WHAT THIS TASK INVOLVES:
Wherever a line in the data holds the word "draw", pull that line out.
**********
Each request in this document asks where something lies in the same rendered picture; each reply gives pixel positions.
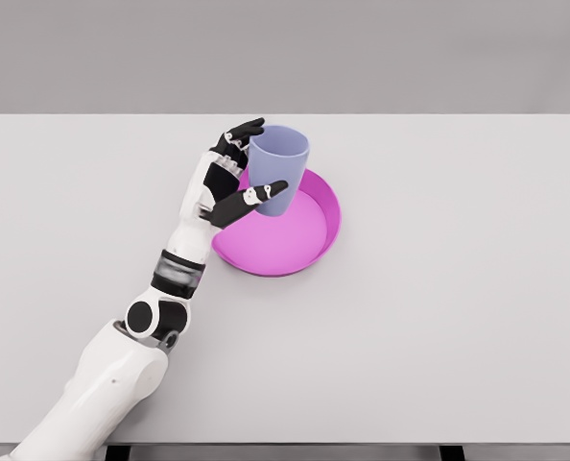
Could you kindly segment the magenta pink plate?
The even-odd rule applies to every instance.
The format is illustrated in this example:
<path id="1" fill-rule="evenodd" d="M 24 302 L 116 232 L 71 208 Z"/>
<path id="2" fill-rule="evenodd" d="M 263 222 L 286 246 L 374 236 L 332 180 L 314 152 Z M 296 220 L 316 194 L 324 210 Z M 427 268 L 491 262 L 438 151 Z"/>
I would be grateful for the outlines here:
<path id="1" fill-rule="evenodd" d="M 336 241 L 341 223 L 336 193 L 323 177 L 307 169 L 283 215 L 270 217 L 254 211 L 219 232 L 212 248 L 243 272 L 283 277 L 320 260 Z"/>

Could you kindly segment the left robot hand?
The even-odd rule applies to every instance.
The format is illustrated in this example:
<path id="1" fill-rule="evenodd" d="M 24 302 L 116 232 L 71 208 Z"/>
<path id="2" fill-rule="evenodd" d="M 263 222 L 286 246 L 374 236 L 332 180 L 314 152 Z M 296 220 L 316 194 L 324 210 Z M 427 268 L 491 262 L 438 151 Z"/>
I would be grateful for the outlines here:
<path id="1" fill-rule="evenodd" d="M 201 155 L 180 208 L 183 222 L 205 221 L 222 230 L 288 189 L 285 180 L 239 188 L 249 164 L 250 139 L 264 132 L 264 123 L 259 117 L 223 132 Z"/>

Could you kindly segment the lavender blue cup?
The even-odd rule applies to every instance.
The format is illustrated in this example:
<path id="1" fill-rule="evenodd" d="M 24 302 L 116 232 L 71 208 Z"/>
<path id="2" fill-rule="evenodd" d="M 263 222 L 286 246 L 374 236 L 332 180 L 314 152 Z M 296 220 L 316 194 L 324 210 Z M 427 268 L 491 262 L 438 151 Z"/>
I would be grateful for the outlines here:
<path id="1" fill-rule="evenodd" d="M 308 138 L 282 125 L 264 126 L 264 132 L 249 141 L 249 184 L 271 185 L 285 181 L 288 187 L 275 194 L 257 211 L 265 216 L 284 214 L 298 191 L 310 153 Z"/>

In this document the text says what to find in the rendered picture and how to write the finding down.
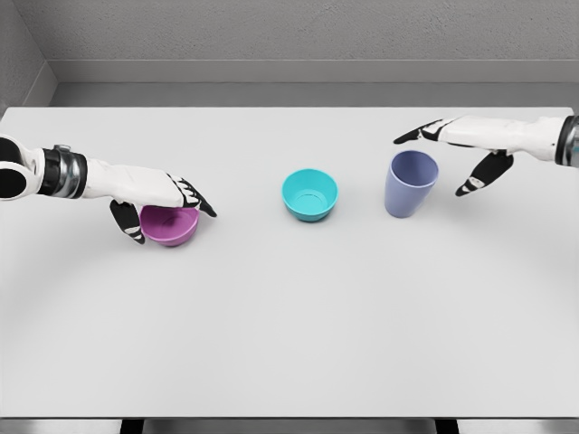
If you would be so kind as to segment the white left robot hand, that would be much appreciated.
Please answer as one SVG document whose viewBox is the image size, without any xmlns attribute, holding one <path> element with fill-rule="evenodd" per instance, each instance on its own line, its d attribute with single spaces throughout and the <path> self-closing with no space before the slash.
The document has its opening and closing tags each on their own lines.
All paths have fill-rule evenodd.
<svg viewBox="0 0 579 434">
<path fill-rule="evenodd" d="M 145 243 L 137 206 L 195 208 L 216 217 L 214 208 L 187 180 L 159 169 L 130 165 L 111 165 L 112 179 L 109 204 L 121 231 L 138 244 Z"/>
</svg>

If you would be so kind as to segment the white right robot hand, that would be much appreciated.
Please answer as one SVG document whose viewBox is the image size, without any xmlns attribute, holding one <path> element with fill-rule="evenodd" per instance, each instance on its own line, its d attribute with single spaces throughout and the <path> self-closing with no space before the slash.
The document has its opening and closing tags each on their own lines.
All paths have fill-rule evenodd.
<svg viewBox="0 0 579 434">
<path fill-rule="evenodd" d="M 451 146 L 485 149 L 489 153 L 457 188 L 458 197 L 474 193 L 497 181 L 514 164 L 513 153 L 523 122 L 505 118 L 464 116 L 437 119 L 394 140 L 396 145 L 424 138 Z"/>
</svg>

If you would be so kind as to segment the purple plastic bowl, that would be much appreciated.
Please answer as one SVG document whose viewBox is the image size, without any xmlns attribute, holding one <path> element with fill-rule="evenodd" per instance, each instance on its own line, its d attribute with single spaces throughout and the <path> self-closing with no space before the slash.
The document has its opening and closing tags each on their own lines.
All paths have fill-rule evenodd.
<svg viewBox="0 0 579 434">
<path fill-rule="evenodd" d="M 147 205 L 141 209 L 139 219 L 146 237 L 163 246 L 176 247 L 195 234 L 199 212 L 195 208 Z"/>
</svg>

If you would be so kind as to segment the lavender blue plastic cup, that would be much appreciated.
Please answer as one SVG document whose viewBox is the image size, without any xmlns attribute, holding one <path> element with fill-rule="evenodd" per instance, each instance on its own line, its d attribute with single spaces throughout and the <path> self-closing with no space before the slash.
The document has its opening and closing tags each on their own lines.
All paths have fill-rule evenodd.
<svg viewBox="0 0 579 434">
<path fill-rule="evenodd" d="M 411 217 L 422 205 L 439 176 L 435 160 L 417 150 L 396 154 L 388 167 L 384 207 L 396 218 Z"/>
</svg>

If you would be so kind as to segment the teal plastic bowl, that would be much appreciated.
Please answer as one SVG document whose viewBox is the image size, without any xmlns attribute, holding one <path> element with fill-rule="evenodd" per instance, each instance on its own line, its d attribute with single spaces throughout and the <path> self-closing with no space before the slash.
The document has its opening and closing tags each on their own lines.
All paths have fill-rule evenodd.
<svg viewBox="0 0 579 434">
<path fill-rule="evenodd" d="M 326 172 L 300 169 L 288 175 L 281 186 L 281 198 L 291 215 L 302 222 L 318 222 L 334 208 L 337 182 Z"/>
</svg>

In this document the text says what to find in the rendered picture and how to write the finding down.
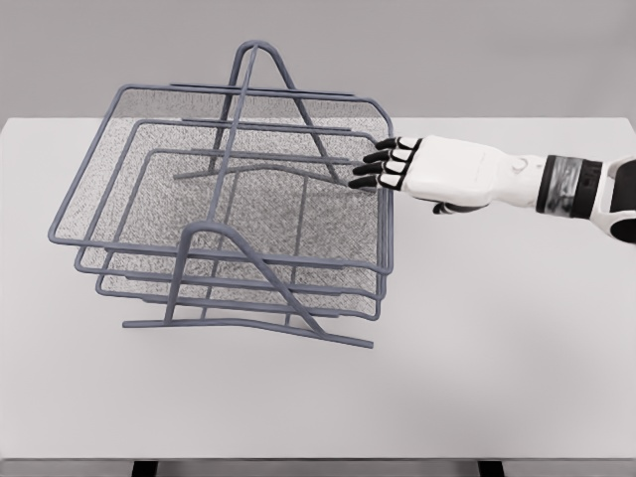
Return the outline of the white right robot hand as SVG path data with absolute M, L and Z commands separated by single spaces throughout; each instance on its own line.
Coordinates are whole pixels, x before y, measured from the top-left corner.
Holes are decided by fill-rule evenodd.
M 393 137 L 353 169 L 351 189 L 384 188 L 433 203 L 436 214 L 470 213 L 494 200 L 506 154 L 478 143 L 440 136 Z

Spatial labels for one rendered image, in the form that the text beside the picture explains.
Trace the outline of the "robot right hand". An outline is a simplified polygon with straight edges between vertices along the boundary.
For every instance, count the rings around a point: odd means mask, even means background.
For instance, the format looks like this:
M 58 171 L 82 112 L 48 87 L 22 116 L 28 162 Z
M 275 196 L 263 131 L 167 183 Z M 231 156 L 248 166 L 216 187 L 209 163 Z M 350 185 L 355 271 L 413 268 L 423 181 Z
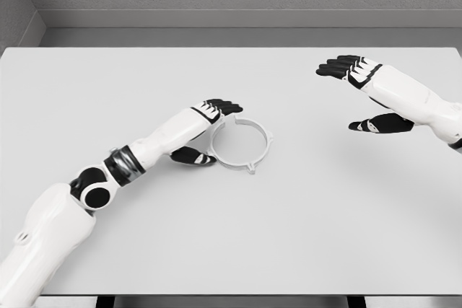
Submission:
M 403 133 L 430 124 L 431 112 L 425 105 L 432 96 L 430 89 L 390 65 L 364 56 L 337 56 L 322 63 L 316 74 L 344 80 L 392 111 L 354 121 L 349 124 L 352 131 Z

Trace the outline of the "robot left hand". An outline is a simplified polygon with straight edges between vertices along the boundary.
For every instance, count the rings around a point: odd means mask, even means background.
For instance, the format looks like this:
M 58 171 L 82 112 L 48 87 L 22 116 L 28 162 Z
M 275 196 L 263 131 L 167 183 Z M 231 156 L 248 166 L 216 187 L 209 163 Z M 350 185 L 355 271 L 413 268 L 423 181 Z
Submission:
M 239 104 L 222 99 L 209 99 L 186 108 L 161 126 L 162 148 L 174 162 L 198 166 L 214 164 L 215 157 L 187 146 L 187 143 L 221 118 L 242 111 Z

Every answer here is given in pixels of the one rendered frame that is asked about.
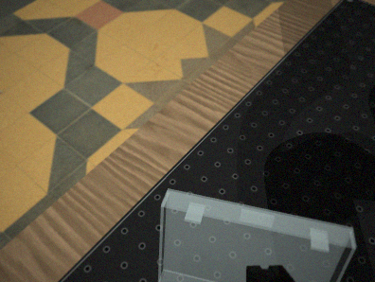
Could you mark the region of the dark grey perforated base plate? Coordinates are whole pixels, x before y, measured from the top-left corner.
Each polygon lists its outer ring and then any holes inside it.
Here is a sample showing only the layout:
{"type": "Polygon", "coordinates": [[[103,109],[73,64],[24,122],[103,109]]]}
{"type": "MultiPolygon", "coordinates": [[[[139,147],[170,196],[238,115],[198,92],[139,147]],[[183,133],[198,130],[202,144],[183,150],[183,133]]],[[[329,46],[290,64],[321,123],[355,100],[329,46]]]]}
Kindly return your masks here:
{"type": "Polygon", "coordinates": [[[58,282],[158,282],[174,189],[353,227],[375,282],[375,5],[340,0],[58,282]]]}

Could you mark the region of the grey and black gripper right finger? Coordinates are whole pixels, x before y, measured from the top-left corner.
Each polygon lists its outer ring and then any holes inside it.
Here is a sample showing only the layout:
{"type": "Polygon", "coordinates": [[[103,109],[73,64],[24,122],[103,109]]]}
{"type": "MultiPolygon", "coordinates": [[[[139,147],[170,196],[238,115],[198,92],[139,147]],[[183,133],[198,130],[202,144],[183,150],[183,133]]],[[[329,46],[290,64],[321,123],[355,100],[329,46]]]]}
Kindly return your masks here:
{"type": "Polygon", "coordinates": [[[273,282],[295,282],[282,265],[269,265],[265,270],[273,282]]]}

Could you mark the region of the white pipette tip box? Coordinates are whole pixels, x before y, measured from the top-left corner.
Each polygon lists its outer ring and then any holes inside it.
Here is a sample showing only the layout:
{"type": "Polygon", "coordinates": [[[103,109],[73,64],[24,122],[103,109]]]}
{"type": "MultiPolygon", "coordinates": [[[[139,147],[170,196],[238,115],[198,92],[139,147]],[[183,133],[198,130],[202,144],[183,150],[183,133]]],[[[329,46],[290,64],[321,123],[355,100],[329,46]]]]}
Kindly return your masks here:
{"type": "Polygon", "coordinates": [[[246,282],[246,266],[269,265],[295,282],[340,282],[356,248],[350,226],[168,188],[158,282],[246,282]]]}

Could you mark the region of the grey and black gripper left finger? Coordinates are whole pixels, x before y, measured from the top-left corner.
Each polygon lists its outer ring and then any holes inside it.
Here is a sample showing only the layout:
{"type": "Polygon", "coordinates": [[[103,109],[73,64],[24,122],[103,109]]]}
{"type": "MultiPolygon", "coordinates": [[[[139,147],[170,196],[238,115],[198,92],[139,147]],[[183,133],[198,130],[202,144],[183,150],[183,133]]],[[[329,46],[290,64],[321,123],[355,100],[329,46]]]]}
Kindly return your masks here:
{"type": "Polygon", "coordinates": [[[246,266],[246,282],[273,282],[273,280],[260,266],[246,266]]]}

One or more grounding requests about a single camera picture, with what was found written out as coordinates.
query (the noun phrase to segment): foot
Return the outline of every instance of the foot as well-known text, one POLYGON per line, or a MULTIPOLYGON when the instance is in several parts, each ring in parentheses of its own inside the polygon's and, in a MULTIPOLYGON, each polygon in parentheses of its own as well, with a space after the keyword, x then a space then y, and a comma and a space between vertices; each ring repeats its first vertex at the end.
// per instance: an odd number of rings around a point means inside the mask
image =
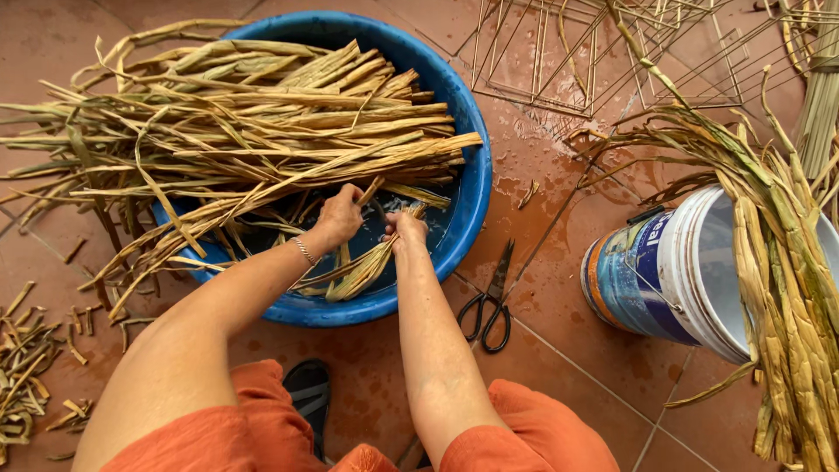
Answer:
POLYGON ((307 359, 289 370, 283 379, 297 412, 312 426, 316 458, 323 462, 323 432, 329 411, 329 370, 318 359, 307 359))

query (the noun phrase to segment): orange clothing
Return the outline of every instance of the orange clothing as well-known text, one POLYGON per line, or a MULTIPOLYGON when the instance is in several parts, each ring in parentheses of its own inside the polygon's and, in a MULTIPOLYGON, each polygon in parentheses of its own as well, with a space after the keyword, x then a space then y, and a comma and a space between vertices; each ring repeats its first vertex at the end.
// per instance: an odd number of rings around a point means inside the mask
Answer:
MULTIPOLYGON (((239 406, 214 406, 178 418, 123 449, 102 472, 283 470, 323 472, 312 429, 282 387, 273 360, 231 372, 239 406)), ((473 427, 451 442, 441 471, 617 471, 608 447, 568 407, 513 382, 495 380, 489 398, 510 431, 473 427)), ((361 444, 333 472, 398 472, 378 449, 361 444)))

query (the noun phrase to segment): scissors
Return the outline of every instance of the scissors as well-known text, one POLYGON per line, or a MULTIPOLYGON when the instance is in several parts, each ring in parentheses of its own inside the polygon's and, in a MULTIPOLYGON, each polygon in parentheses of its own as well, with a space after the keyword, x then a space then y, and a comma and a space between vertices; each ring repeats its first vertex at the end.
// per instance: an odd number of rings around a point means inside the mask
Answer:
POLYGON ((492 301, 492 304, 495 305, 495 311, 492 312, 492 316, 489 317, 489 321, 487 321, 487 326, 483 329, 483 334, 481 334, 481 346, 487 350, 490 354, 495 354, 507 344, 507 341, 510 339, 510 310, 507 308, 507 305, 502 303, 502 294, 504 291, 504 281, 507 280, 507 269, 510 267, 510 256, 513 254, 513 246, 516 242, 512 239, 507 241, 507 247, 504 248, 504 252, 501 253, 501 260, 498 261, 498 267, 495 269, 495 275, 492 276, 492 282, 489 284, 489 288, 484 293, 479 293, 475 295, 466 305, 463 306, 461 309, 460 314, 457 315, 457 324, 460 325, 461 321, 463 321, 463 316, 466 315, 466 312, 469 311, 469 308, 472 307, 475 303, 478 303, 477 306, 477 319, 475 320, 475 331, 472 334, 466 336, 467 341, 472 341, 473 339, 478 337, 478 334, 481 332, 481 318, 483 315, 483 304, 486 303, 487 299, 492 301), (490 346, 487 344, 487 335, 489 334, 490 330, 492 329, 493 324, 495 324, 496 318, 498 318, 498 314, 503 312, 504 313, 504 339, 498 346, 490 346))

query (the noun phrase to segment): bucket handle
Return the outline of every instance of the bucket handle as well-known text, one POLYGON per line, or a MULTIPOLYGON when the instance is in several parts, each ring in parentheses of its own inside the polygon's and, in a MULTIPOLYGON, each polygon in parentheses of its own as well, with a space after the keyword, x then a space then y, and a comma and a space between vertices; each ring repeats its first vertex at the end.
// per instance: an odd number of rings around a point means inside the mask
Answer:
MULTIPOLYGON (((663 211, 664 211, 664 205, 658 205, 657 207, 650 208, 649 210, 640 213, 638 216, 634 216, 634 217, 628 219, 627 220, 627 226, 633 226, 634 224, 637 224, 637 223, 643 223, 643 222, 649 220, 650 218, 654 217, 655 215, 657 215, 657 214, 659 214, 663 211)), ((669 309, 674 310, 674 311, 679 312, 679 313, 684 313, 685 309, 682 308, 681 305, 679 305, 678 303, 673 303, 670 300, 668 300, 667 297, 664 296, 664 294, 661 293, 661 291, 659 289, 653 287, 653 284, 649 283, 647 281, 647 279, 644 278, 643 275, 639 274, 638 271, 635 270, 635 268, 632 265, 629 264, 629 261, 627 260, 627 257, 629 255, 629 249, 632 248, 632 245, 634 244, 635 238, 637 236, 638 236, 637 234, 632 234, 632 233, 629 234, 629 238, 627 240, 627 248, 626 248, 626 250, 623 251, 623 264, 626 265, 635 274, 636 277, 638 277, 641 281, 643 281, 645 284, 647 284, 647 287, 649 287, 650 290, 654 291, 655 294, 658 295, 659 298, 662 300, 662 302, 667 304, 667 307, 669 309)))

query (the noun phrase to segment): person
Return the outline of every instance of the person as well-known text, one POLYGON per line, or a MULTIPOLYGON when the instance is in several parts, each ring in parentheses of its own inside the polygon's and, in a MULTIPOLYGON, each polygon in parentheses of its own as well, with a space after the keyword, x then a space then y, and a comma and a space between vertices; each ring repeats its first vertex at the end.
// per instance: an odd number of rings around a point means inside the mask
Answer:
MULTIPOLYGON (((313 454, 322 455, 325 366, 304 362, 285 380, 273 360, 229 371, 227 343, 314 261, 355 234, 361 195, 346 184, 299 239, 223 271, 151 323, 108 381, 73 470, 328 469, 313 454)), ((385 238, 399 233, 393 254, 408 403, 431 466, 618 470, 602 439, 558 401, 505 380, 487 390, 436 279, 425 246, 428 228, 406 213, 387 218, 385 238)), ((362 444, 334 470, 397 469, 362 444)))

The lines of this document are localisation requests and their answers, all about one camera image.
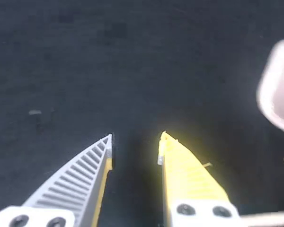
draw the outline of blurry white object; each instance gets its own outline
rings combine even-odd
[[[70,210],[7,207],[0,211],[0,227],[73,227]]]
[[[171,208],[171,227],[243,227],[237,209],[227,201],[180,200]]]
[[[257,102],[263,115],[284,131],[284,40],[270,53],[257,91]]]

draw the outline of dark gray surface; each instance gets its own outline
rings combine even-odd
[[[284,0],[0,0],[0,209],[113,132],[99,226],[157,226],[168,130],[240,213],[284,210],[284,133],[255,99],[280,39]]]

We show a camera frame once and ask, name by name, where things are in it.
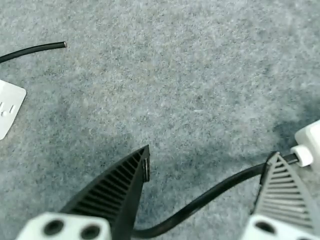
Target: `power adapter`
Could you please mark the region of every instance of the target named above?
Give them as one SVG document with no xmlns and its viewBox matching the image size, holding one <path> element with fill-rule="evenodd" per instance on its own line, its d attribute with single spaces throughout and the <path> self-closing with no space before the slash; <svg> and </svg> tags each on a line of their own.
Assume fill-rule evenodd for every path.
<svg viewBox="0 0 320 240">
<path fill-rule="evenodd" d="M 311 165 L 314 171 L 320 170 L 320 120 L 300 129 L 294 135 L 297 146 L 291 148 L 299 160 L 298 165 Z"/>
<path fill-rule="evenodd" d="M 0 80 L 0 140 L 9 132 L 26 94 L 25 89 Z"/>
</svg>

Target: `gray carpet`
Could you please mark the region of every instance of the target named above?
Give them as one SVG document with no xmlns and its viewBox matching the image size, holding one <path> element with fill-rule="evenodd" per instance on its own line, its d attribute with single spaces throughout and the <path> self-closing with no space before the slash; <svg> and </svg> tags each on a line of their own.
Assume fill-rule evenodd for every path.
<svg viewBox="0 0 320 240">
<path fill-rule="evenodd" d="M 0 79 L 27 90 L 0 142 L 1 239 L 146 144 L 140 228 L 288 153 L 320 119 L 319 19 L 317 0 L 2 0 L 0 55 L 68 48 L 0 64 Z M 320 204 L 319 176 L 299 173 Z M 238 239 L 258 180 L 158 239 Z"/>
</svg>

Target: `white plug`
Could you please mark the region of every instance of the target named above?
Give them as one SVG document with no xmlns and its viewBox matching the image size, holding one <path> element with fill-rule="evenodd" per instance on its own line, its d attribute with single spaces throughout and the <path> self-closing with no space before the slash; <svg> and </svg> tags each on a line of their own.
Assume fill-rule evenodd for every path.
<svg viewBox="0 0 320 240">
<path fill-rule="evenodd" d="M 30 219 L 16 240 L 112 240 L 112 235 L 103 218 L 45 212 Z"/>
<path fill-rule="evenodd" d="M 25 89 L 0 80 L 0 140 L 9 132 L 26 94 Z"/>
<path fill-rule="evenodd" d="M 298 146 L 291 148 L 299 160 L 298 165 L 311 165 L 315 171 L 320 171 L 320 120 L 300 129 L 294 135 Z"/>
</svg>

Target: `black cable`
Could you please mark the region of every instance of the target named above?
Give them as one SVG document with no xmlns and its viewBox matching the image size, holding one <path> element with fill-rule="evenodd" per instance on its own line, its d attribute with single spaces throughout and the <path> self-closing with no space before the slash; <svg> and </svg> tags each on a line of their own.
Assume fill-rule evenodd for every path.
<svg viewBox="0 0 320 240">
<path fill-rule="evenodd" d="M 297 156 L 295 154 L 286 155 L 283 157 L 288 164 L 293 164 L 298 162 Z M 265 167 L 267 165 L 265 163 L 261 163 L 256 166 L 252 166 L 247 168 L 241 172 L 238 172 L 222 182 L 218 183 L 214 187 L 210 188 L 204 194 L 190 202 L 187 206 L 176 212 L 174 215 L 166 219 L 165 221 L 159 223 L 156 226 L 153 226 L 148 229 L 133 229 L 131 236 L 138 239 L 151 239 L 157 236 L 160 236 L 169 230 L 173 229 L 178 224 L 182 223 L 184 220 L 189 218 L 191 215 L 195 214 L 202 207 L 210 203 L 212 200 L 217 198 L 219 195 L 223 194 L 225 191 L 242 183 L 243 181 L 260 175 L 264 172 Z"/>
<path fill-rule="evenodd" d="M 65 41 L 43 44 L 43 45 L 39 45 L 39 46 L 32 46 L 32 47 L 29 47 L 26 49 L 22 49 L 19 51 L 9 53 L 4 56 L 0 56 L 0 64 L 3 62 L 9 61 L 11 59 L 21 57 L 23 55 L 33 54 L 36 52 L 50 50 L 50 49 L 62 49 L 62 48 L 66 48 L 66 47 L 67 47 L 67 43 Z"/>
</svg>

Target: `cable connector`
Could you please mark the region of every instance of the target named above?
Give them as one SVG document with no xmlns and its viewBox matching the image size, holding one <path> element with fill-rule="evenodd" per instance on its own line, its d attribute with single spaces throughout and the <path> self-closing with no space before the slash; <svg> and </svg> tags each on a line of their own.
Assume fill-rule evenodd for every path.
**********
EXPECTED ANSWER:
draw the outline of blurry white object; each instance gets its own outline
draw the outline of dark gray surface; each instance gets its own outline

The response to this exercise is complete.